As part of the settlement, Dakota Access has agreed to develop an "industry reference manual for managing unanticipated discoveries and route changes during construction." The document is to be completed before an upcoming industry conference in May 2018.

“We weren’t looking for the death penalty here,” commissioner Julie Fedorchak said of the settlement, The Bismarck Tribune reported. “We wanted to hold the company responsible for fulfilling their obligations and commitments to the citizens.”

The artifacts that were discovered during construction last October are known as cairns, which are stone formations or stone features that tribes use to mark important places, including burial grounds and sacred sites. At the time, Fedorchak said no items were destroyed.

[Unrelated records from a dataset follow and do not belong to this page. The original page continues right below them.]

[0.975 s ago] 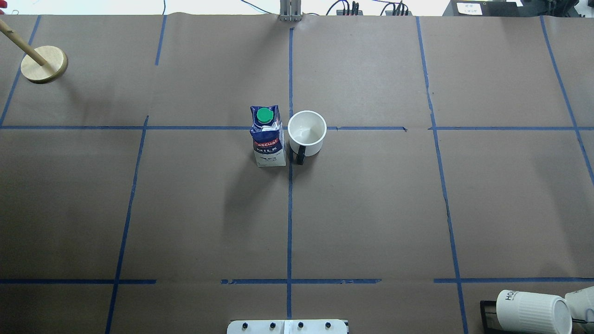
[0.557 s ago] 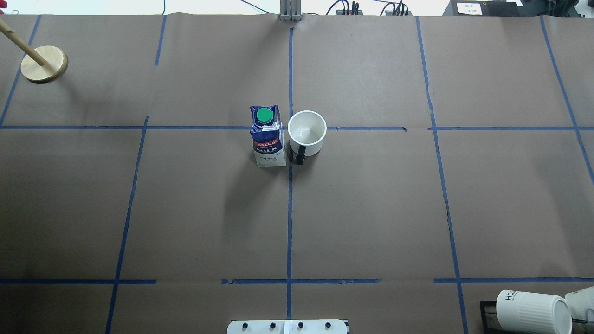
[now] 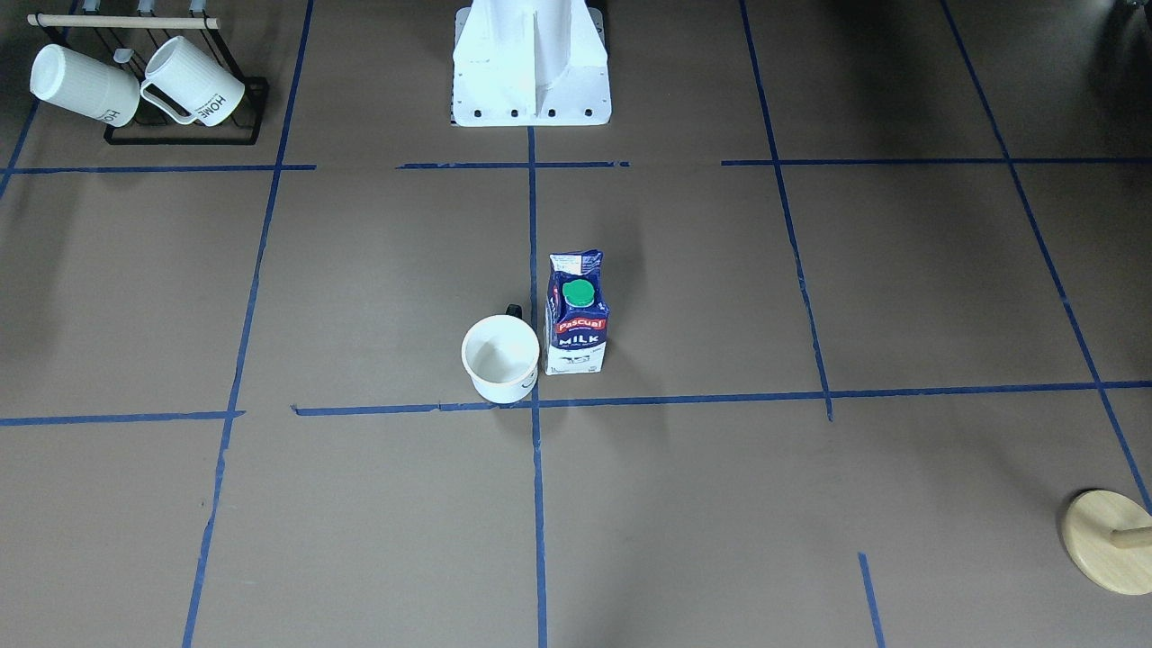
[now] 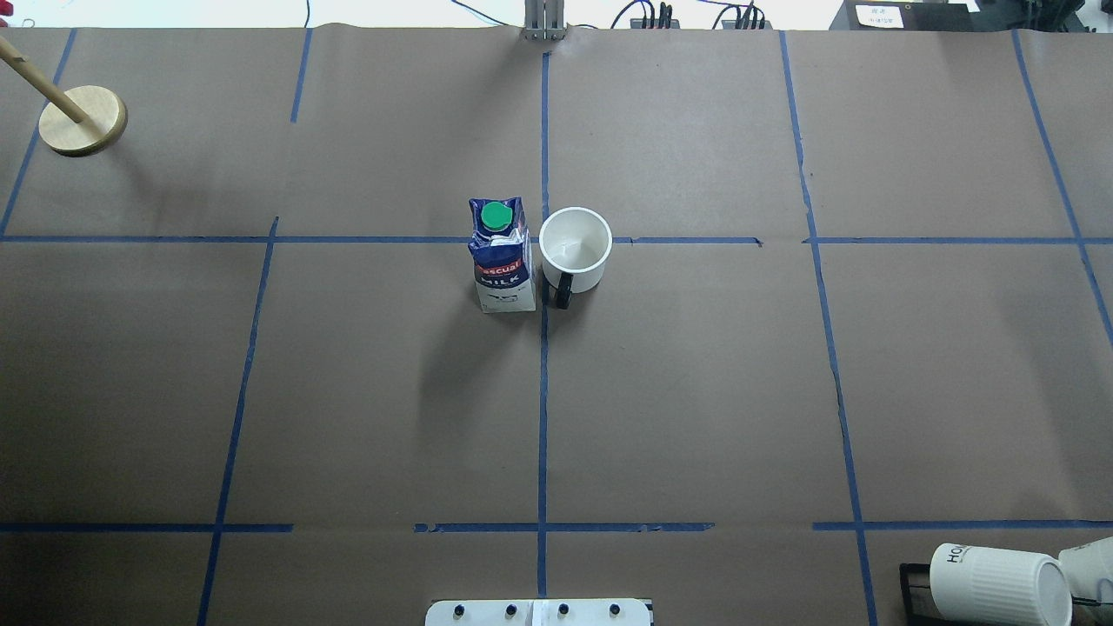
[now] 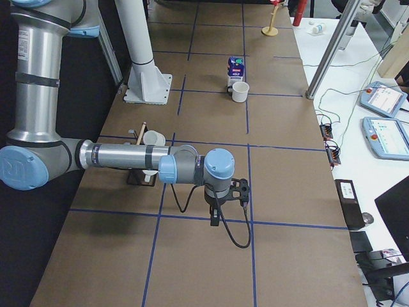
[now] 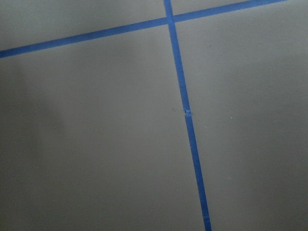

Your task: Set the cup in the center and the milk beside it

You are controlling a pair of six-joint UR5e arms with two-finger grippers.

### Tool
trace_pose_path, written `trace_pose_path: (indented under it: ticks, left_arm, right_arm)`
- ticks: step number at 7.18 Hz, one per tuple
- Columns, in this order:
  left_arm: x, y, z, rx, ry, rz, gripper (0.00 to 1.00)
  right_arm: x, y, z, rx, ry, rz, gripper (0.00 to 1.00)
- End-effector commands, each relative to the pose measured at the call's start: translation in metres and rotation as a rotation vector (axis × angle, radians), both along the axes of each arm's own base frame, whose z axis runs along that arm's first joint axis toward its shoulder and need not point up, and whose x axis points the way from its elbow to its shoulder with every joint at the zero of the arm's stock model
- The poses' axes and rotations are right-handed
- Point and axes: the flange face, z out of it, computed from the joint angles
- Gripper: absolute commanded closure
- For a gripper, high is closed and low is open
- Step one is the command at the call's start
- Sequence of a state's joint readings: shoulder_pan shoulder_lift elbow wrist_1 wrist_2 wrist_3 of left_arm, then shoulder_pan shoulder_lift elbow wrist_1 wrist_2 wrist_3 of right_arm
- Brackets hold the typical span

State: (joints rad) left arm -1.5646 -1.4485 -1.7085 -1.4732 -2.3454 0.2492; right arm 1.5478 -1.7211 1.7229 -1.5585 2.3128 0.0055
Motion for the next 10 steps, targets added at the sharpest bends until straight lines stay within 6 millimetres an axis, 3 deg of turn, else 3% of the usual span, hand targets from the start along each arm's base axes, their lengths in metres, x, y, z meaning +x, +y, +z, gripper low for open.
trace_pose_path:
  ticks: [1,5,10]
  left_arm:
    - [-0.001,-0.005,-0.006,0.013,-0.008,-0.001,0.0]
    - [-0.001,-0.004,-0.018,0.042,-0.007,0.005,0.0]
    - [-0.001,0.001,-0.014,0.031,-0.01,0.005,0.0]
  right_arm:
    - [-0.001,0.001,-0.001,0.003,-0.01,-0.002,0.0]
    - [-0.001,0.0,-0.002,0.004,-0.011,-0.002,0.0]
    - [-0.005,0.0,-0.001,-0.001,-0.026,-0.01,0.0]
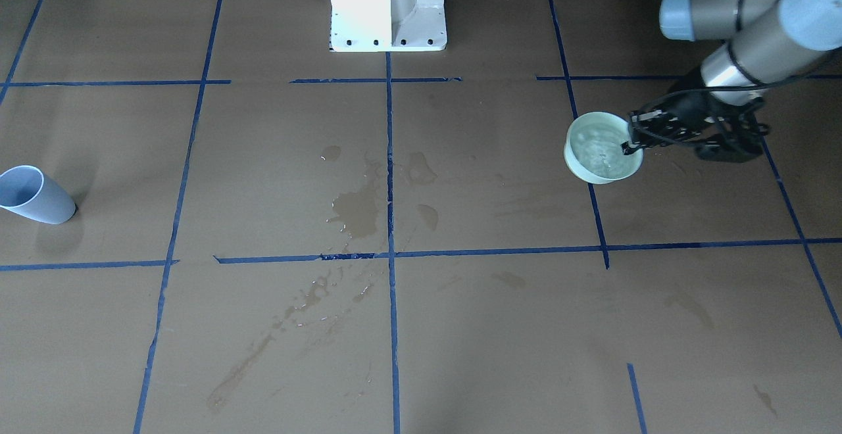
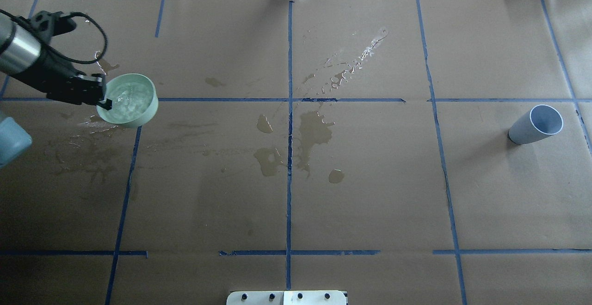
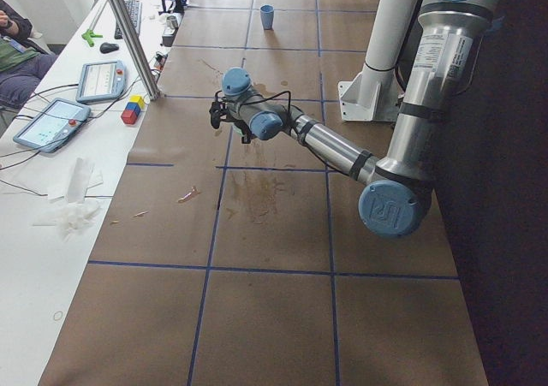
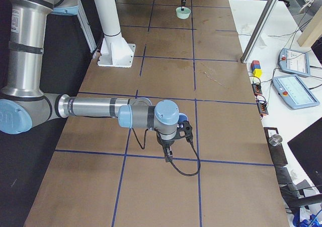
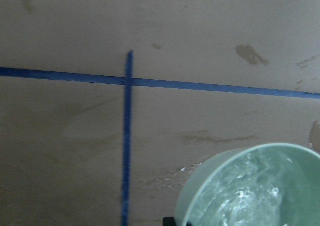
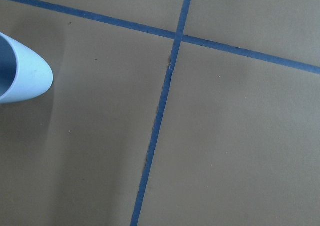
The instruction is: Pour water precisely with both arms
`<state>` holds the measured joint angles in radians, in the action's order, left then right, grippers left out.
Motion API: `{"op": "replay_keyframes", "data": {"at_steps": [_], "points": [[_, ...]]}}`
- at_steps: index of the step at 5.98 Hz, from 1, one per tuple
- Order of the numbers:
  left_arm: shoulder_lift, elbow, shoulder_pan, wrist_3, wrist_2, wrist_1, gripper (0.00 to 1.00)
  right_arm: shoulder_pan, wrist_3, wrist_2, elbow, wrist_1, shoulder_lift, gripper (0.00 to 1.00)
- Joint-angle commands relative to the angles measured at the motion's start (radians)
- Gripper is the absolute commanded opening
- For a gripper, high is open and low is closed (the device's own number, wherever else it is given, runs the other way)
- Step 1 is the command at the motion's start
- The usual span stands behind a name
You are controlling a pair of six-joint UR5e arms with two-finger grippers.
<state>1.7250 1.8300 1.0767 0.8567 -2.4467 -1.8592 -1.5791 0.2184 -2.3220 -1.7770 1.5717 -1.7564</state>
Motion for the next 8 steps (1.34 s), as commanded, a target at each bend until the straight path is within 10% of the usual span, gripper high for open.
{"op": "replay_keyframes", "data": {"at_steps": [1, 3, 8], "points": [[-0.14, -0.015, 0.113, -0.257, -0.032, -0.009, 0.0, 0.001, -0.002, 0.0, -0.001, -0.004, 0.0, 1.0], [-0.206, -0.066, 0.144, -0.407, -0.031, -0.017, 0.0, 0.001, -0.004, 0.0, -0.001, -0.004, 0.0, 1.0], [-0.208, -0.388, 0.131, -0.136, -0.009, -0.557, 0.0, 0.004, -0.004, 0.0, 0.001, -0.004, 0.0, 1.0]]}}
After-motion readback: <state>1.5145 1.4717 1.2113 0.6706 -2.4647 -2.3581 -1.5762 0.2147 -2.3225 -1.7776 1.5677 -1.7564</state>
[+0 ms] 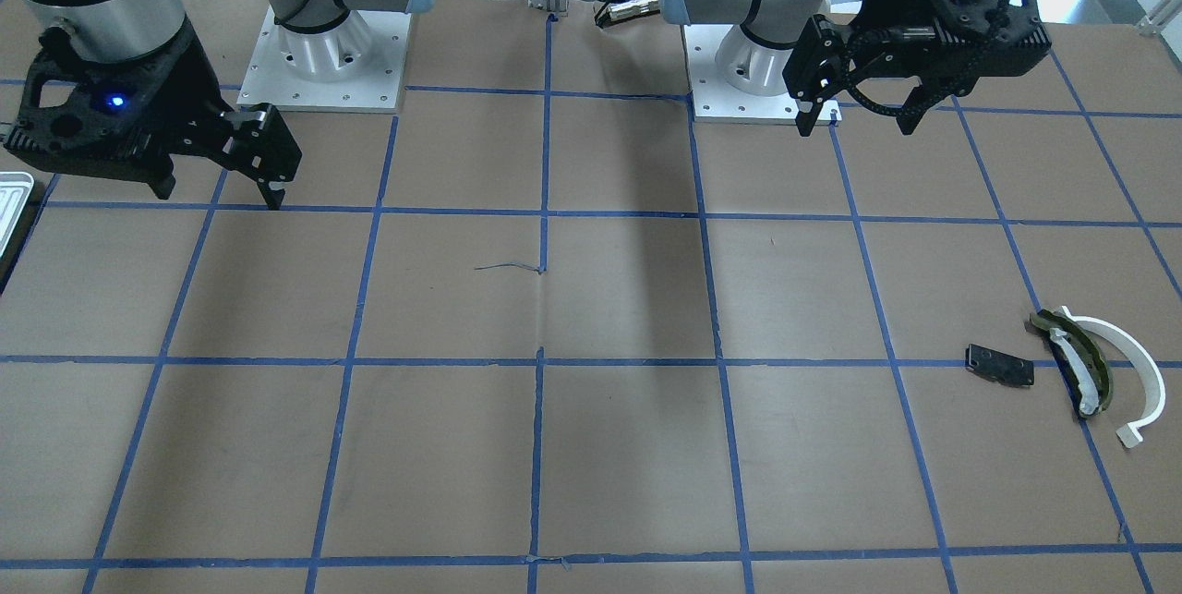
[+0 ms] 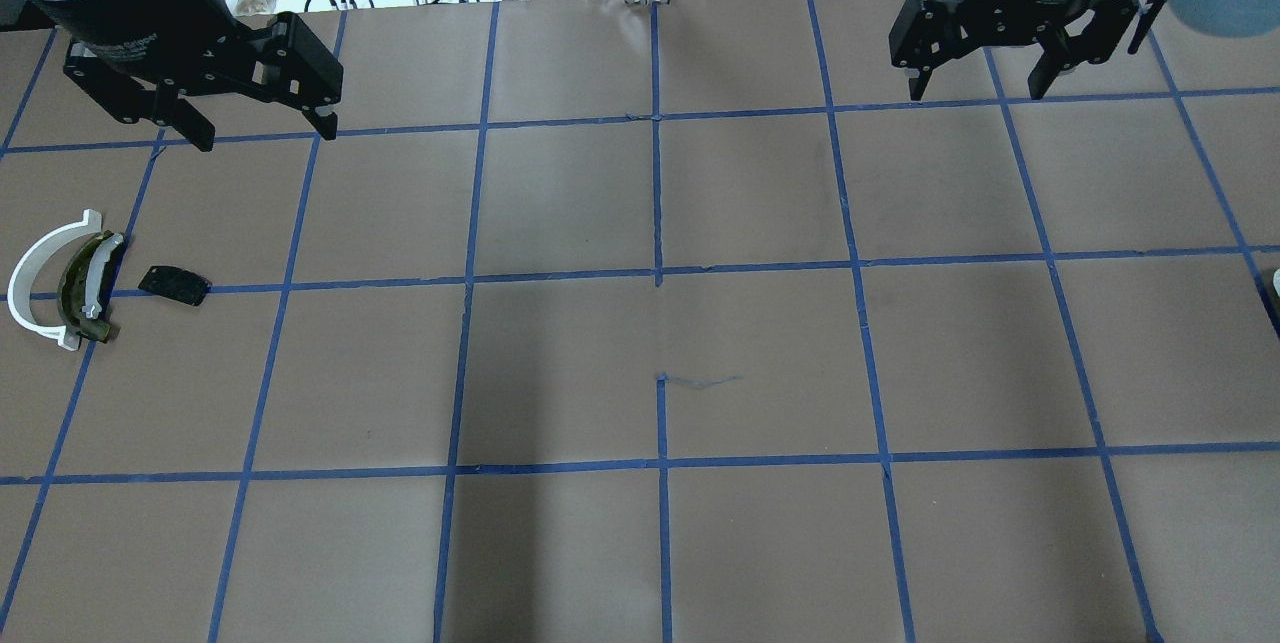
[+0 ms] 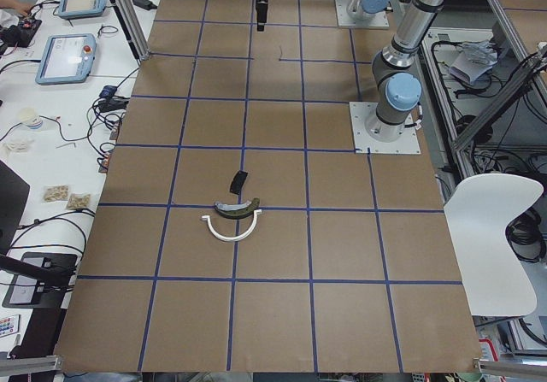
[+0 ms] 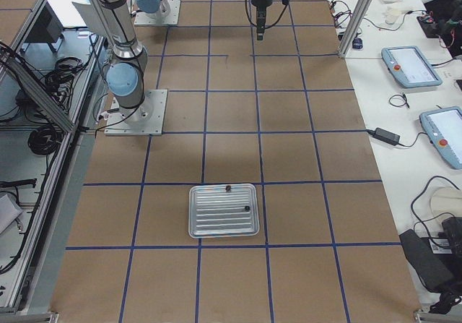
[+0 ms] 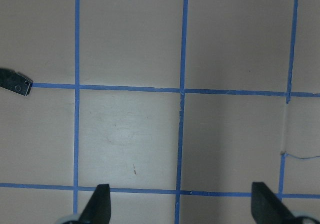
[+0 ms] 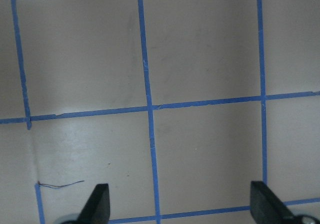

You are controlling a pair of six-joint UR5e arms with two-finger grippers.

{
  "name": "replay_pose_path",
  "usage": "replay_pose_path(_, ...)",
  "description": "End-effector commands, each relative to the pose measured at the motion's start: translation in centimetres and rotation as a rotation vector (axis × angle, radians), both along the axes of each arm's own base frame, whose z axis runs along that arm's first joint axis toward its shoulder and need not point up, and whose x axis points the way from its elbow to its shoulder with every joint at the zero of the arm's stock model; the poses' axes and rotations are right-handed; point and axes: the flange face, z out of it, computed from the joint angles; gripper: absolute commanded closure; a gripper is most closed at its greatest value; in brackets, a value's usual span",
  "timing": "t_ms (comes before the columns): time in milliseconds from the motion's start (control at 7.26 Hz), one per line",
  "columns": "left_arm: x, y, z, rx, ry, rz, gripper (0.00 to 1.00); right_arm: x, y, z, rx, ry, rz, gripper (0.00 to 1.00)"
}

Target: Place bearing gear from tray to pile

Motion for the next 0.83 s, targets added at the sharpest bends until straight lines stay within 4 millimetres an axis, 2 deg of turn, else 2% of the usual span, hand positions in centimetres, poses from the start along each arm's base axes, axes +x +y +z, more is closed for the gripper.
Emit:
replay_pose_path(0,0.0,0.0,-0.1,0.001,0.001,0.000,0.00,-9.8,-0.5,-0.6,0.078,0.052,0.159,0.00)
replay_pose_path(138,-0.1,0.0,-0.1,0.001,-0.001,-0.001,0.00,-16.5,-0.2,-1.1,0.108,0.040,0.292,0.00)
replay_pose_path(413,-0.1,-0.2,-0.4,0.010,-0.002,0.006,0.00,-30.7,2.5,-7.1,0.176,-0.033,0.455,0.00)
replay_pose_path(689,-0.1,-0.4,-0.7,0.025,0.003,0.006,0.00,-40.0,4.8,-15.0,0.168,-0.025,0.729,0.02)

Just a month prior, the Standing Rock Sioux Tribe notified a federal judge of similar stone features at another construction site. But a request for an injunction to protect the area was denied and the land was bulldozed by Dakota Access over the Labor Day holiday weekend.

The settlement also resolves a separate issue regarding the removal of trees along the pipeline route by requiring the firm to plant more trees. Energy Transfer faced a much larger fine for that alleged infraction.

Despite widespread opposition to the project, oil started flowing through the pipeline on June 1 over the objections of the Standing Rock Sioux Tribe and the Cheyenne River Sioux Tribe. Just two weeks later, a federal judge ruled that the Trump administration approved the final portion in North Dakota without considering treaty rights and other issues.

The tribes have asked a federal judge to halt operations while the U.S. Army Corps of Engineers addresses the issues. The Trump administration, Energy Transfer and industry groups oppose the request.

Read More on the Story:
Settlement with Dakota Access calls for industry education, planting of trees (The Bismarck Tribune September 20, 2017)
North Dakota settles with Dakota Access pipeline builder (The Associated Press September 20, 2017)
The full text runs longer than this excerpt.